Alzheimer’s disease (AD) is a complex neurodegenerative disease with genetic and environmental origins. Women experience faster cognitive decline and brain atrophy than men, and men have a higher mortality rate. Researchers at Baylor College of Medicine and the Jan Duncan Neurological Institute (Duncan NRI) at Texas Children’s Hospital used a new machine learning technique they developed, called evolutionary behavioral machine learning (EAML), to predict sexual behavior. A specific gene and a sex-specific gene were found. Molecular pathways contributing to the development and progression of this condition. This research Nature Communications.
“We have developed a proprietary machine learning software that uses a highly computational predictive index called the Evolutionary Action (EA) Score as a function of identifying genetic factors that influence Alzheimer’s disease risk in men and women. I did,” said Dr. Olivier Richtage. said a professor of biochemistry and molecular biology at Baylor College of Medicine. “This approach has allowed us to efficiently leverage large amounts of evolutionary data, allowing us to more precisely interrogate small cohorts and identify genes involved in sex-specific differences in Alzheimer’s disease. ”
EAML is an ensemble computational approach that includes nine machine learning algorithms for analyzing the functional impact of non-synonymous coding variants, defined as DNA mutations that affect the structure and function of the resulting protein, and evolutionary Estimate adverse effects on biological processes using methods. Action (EA) score.

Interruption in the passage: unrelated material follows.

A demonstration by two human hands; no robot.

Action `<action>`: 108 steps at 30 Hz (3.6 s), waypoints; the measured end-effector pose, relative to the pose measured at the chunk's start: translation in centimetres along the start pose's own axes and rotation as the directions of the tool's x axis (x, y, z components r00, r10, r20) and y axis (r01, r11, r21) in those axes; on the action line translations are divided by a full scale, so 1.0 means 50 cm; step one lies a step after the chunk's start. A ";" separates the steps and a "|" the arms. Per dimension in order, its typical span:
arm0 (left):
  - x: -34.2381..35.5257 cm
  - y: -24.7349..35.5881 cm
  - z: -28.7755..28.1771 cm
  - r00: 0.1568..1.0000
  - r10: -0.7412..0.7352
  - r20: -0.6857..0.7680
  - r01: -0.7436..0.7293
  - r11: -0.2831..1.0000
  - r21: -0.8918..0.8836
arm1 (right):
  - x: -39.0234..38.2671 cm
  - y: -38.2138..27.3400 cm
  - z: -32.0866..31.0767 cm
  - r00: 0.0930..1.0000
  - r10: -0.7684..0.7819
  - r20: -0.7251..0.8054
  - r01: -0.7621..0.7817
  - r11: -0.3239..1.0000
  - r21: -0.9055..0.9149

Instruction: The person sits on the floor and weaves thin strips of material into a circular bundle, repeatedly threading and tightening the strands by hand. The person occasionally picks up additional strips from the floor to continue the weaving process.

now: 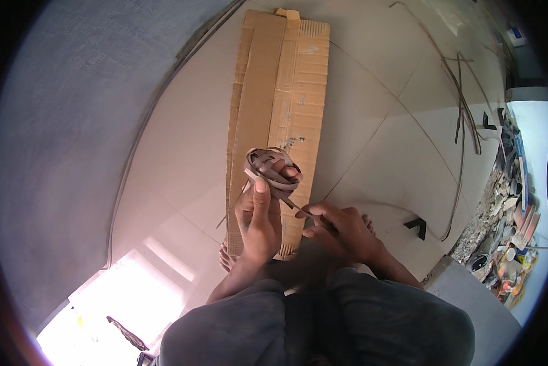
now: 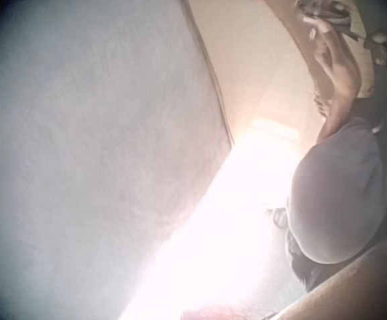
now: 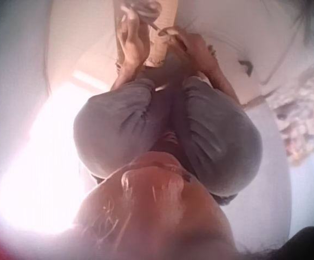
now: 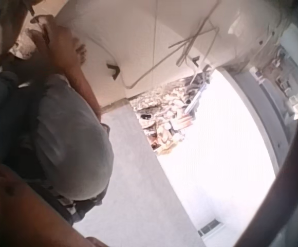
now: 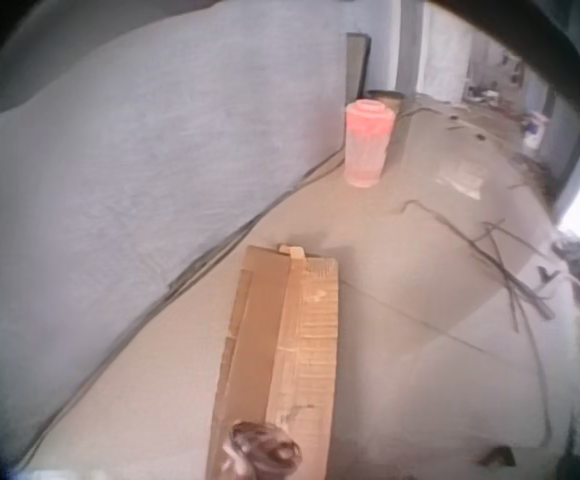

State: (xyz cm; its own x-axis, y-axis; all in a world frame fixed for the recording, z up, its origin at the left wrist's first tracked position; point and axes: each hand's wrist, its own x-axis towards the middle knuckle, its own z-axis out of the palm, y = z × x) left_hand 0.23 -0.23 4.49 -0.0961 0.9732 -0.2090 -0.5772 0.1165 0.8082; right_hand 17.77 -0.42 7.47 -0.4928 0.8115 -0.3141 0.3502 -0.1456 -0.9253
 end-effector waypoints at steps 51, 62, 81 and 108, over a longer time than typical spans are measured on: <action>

Lichtarge and team used EAML to analyze coding variants in 2,729 AD patients and 2,441 control subjects, identifying 98 genes associated with AD. These include several genes known to play key roles in the biology of Alzheimer’s disease, and we are working to identify genes and pathways associated with complex diseases such as Alzheimer’s disease. It supports the general value of combining machine learning approaches with phylogenetic evolutionary information embedded in EAs. They also found that these genes were aberrantly expressed in AD brains, showing that they are functionally related. Specific pathways include mediating pathways of neuroinflammation, microglia and astrocyte biology, which is consistent with their potential involvement in the pathophysiology of Alzheimer’s disease.

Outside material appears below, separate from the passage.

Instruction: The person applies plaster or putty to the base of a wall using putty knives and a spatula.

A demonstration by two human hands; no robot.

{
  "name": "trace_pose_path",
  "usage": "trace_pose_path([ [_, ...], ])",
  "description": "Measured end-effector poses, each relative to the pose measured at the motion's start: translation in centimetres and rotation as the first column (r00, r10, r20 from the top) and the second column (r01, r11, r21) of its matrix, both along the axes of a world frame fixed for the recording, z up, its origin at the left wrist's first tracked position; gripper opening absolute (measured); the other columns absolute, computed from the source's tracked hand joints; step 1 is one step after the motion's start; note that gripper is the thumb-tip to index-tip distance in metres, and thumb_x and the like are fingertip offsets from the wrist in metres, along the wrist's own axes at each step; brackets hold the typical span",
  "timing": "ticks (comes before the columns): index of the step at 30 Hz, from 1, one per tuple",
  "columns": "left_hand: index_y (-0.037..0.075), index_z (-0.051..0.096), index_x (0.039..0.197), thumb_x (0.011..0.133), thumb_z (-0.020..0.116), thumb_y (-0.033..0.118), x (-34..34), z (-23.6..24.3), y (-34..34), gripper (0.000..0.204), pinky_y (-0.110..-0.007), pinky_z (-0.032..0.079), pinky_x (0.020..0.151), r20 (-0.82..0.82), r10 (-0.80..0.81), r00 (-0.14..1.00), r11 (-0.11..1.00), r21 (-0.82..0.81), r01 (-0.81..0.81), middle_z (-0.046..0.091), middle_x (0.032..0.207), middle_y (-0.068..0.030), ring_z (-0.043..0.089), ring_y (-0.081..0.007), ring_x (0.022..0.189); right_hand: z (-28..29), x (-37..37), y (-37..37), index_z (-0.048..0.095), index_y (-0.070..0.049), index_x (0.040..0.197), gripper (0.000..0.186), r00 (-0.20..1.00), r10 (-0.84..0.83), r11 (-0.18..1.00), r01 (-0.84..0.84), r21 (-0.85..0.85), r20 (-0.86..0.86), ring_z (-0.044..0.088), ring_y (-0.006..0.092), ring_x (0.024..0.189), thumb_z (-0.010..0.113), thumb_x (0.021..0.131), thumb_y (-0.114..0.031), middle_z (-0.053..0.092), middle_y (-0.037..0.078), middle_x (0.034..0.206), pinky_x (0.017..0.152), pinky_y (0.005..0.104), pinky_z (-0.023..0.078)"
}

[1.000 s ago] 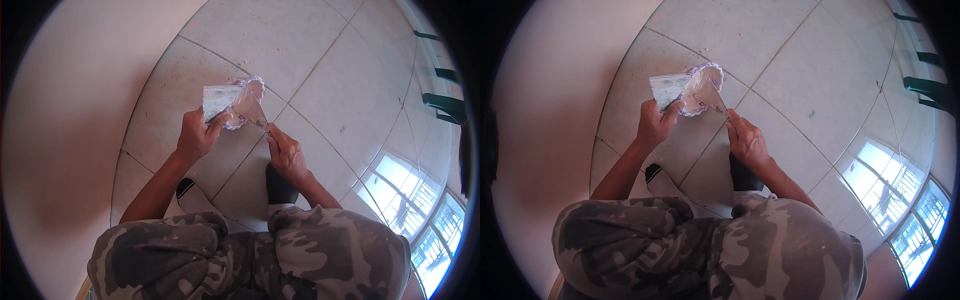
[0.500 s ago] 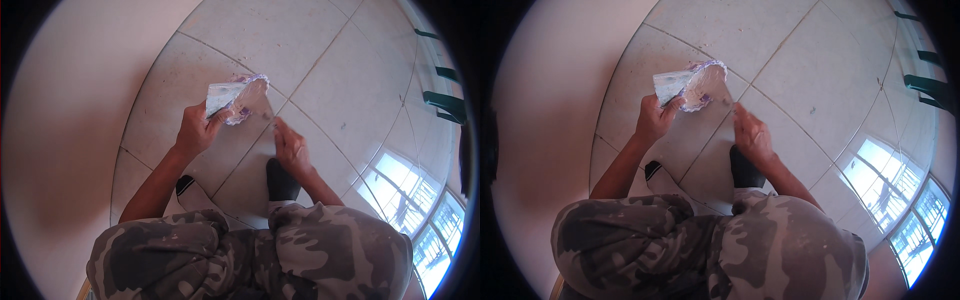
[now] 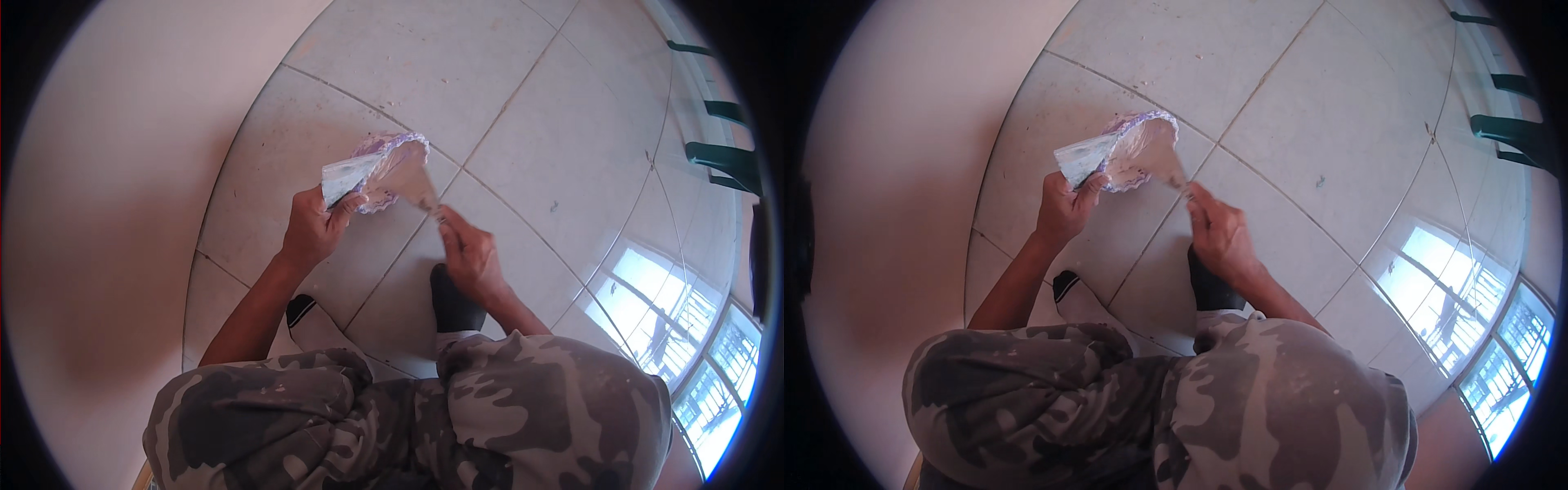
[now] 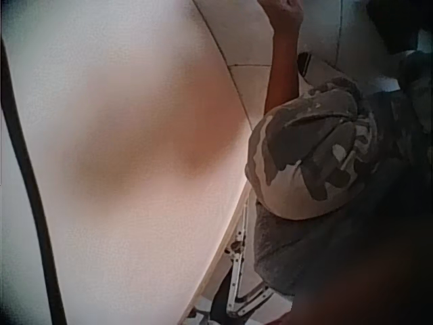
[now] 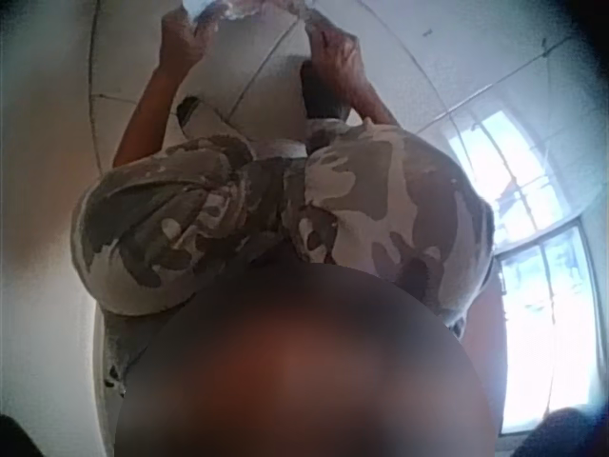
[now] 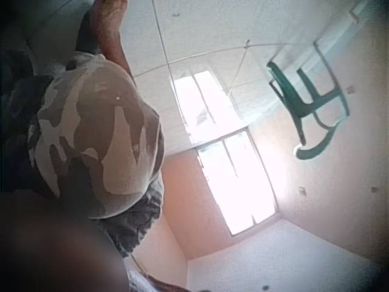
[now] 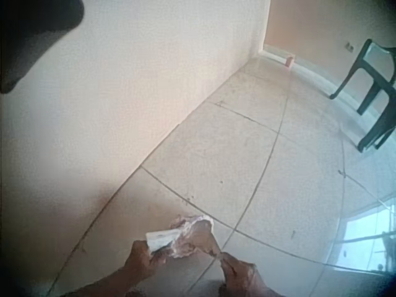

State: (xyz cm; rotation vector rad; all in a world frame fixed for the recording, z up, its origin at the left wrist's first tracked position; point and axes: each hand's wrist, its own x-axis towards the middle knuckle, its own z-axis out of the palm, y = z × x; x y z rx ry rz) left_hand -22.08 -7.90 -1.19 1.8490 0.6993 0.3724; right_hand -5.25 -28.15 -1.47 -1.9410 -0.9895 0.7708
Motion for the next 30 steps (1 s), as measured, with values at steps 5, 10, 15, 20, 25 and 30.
trace_pose_path([
  [5,-0.003,0.067,0.108,0.097,0.066,0.016,-0.4,-0.1,-0.3,0.022,-0.027,0.044,0.052,0.017,0.011,1.000,1.000,0.013,-0.011,0.062,0.066,-0.0045,0.053,-0.0092,0.054,0.3,-0.6,-1.1,0.061,0.005,0.120,0.030,0.999,-0.051,0.996,0.052,-0.068,0.008,0.064,0.0420,0.066,0.059,0.095,-0.010,0.062,0.023,0.070,0.062,0.0420,0.051],
  [10,-0.003,0.067,0.108,0.097,0.066,0.016,-0.4,-0.7,-0.1,0.022,-0.027,0.045,0.052,0.017,0.019,1.000,0.999,-0.027,-0.019,0.062,0.066,-0.0043,0.053,-0.0091,0.054,1.2,-0.9,0.0,0.062,0.004,0.120,0.030,0.981,-0.064,0.977,0.025,-0.212,-0.182,0.065,0.0402,0.065,0.058,0.095,-0.011,0.062,0.024,0.070,0.061,0.0409,0.051],
  [15,-0.003,0.067,0.108,0.097,0.065,0.016,-0.5,-0.4,-0.5,0.022,-0.027,0.045,0.052,0.003,0.015,1.000,1.000,-0.018,-0.015,0.062,0.066,-0.0044,0.054,-0.0091,0.054,1.7,-1.3,-0.6,0.062,0.003,0.121,0.030,0.987,-0.112,0.976,0.088,-0.199,-0.114,0.065,0.0395,0.065,0.058,0.095,-0.013,0.062,0.024,0.070,0.062,0.0397,0.051],
  [20,-0.003,0.067,0.108,0.097,0.065,0.016,-0.6,-0.8,-1.2,0.022,-0.027,0.045,0.052,0.022,0.034,0.999,0.999,-0.017,-0.034,0.062,0.066,-0.0043,0.055,-0.0094,0.054,1.2,-2.1,0.0,0.063,0.004,0.120,0.030,0.976,-0.085,0.992,0.065,-0.107,-0.199,0.066,0.0411,0.067,0.058,0.095,-0.013,0.063,0.025,0.073,0.062,0.0400,0.051],
  [25,-0.003,0.067,0.107,0.097,0.066,0.016,-0.5,-0.6,-0.5,0.021,-0.027,0.046,0.052,0.026,0.024,0.999,1.000,-0.005,-0.024,0.062,0.066,-0.0045,0.056,-0.0096,0.055,1.0,-0.9,-0.5,0.060,0.005,0.123,0.032,0.997,-0.081,0.991,0.081,-0.109,0.003,0.067,0.0387,0.068,0.057,0.096,-0.011,0.063,0.025,0.074,0.063,0.0394,0.051],
  [30,-0.003,0.067,0.107,0.097,0.065,0.016,-0.9,-1.2,-0.5,0.022,-0.027,0.046,0.052,0.041,0.039,0.998,0.999,-0.015,-0.038,0.062,0.066,-0.0053,0.056,-0.0098,0.055,1.5,-2.4,-0.3,0.060,0.005,0.123,0.032,0.987,-0.060,0.995,0.047,-0.090,-0.152,0.065,0.0374,0.063,0.058,0.095,-0.010,0.062,0.024,0.072,0.060,0.0400,0.050],
])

Next, they worked with Dr. Ismael Al-Ramahi and Dr. Juan Botas., A team from the Center for Alzheimer’s and Neurodegenerative Diseases and Duncan NRI tested homologs of 98 EAML candidate genes using two Drosophila AD models. For this, they used a robot-assisted, state-of-the-art behavioral testing platform that allows for high-throughput screening. in vivo. They found that 36 genes regulate tau-induced degeneration and 29 genes regulate her Aβ42-induced neurodegeneration. These included nine genes that could ameliorate neurodegeneration caused by both tau and Aβ42, two proteins known to accumulate in AD patients. This strongly validated that the identified candidates are functionally involved in mediating neurodegeneration. in vivo He then highlighted the potential therapeutic avenues of targeting these genes.
As the aim of this study was to understand how AD is differentially expressed and progressed in males and females, we then applied EAML analysis separately to males and females within this cohort. They found 157 AD-related genes in males and 127 AD-related genes in females. Genes identified in this gender-disaggregated study were found to be more closely related to known AD GWAS genes than genes identified in mixed-gender studies. These findings suggest that gender analysis increases the sensitivity of identification of Alzheimer’s disease-associated genes and improves risk prediction ability.
Furthermore, they found that certain biological pathways may have a more significant impact on the development of Alzheimer’s disease in one sex than the other. For example, female-specific EAML candidates were found to be involved in modules related to cell cycle control and DNA quality control. “We are thrilled to have discovered a gene cluster associated with BRCA1, a gene known to be neuroprotective in women and associated with breast cancer. The two diseases suggest a biological relevance that may occur more often in women than in men,” said Dr. Ismael Al-Ramahi. These findings may have important implications for the development of therapeutic strategies and the design of gender-stratified clinical trials for Alzheimer’s disease.
Additionally, EAML maintained consistent and robust target-driven predictive capabilities even when the team tested with smaller sample sizes. With just 700 samples, EAML was able to recover more than 50% of the candidates found across the dataset, significantly outperforming prediction algorithms currently in use. The authors conclude that this greatly improved capability will enable researchers to reach accurate and reliable predictions using smaller datasets, where known methods yield reliable results. We believe this will pave the way for incorporating gender-specific analysis into disease-gene association studies that may not have been possible.
“The success of using EAML to discover new targets for Alzheimer’s disease not only provides new perspectives on the genetic factors that influence this disease, but also explores disease-gene associations. It also underscores the importance of systematically applying gender-specific analysis when conducting research,” said Dr. Juan Botas. added the professor of molecular and human genetics at Baylor University. “This revolutionary approach has the potential to revolutionize our understanding of complex diseases such as Alzheimer’s disease and drive the development of personalized therapies tailored to each individual’s genetic makeup.”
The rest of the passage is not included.